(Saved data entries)

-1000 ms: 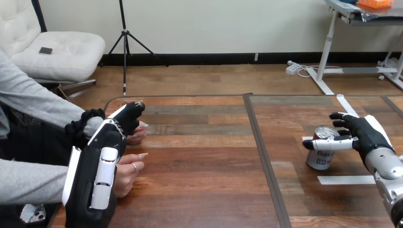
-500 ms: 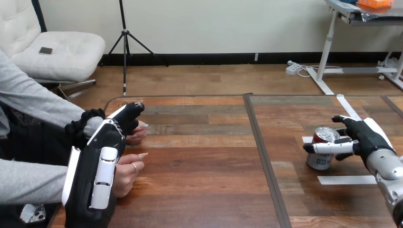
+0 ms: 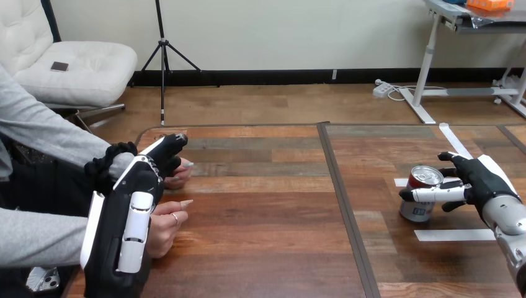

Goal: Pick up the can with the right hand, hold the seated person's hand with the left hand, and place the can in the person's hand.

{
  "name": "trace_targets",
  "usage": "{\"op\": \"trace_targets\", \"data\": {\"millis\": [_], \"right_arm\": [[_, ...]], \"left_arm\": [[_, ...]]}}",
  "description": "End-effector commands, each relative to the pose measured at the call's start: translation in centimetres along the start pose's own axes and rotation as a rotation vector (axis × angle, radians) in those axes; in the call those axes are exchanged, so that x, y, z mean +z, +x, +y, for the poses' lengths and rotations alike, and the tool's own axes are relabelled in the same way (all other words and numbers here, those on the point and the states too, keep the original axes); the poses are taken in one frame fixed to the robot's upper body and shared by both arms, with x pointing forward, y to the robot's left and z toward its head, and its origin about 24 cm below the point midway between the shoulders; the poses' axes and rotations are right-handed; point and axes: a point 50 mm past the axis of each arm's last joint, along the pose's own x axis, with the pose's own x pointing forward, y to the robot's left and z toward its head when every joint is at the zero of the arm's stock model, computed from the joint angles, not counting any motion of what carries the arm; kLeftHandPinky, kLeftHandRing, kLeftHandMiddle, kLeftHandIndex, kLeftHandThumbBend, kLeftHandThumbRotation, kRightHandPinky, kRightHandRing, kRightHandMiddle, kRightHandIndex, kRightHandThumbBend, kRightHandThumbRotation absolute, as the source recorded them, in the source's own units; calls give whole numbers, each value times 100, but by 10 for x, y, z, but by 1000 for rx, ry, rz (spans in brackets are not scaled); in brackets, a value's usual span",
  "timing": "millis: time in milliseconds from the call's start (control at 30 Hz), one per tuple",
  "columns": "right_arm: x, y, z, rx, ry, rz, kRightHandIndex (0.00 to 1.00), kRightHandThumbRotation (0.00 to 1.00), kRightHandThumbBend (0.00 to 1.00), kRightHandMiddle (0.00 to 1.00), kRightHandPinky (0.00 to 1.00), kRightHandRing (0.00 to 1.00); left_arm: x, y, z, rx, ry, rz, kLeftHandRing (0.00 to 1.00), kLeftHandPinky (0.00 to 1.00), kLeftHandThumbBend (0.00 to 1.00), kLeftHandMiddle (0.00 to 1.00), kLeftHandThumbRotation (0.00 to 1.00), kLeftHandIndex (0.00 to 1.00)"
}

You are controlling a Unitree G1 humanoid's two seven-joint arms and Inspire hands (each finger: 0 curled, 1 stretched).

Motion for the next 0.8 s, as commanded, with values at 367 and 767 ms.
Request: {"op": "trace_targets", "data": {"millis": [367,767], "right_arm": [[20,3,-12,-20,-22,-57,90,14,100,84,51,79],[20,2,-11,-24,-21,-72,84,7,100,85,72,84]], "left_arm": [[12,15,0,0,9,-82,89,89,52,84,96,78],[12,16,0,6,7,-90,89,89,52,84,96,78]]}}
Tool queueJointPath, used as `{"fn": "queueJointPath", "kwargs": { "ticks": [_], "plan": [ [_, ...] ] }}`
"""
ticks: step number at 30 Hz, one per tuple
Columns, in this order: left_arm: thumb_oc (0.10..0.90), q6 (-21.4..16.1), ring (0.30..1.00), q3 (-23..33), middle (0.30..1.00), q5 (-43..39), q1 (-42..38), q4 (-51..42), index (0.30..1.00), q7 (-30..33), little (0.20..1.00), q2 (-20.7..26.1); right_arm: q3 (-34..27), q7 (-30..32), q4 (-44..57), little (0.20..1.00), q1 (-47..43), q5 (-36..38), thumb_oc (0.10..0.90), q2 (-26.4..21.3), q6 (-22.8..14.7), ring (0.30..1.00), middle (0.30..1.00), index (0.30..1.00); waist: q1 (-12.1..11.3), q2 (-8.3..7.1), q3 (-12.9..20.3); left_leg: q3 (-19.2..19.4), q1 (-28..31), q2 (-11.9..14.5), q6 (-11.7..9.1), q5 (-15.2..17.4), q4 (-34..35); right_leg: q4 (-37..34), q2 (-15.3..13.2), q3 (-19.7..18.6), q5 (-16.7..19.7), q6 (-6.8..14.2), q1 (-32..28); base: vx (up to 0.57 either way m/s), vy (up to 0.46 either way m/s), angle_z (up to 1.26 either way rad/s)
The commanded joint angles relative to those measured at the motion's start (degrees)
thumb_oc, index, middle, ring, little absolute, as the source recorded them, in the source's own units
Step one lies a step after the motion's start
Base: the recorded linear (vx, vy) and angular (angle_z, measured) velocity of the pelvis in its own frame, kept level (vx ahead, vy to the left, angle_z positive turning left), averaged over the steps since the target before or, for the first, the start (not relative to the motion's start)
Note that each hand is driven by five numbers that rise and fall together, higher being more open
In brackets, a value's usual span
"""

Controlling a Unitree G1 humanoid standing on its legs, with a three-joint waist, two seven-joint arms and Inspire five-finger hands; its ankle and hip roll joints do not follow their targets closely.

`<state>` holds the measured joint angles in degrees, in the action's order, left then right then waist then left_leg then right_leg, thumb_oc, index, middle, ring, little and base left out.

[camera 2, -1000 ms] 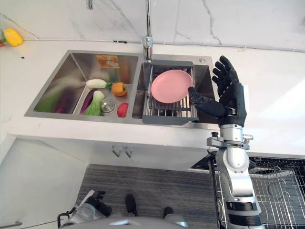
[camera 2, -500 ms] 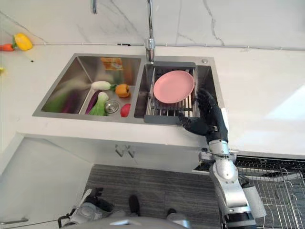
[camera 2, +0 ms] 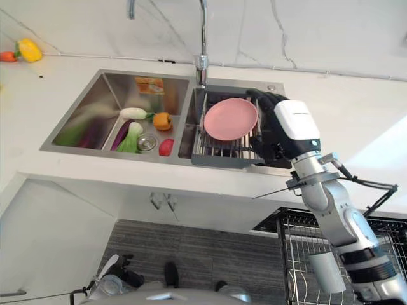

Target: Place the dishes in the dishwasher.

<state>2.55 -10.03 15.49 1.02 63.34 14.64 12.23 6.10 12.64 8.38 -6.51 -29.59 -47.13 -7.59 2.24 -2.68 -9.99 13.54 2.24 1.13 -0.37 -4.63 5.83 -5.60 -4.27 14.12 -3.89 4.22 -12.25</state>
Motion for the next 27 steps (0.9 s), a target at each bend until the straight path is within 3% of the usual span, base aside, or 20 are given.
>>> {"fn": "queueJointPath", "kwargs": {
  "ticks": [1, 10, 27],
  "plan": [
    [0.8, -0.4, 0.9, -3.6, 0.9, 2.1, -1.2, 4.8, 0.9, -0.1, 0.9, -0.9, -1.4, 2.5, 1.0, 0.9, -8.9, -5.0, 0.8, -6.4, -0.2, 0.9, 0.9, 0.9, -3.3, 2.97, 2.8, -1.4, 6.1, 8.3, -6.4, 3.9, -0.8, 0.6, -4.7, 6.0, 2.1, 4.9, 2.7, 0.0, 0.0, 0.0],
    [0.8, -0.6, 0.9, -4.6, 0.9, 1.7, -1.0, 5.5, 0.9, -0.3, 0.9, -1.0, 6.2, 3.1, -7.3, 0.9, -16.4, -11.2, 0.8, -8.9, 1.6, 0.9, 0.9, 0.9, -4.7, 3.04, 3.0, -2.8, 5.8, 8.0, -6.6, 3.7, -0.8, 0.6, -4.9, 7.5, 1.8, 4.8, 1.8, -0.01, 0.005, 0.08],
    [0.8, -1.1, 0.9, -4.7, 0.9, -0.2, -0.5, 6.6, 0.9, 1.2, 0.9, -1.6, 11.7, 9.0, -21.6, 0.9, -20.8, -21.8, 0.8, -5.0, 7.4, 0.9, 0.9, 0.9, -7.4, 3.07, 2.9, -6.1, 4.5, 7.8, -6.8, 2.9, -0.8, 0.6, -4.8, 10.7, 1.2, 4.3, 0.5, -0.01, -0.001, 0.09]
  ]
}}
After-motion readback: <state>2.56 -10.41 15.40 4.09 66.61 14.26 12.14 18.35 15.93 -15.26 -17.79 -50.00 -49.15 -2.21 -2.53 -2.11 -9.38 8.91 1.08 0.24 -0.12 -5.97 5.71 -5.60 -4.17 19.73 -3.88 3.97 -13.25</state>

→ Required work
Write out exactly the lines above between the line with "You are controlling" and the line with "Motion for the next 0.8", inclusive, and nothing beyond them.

→ Response
You are controlling a Unitree G1 humanoid's two seven-joint arms and Inspire hands (each finger: 0 curled, 1 stretched).

Motion for the next 0.8 s, as commanded, with values at 367 and 767 ms.

No more output will be given.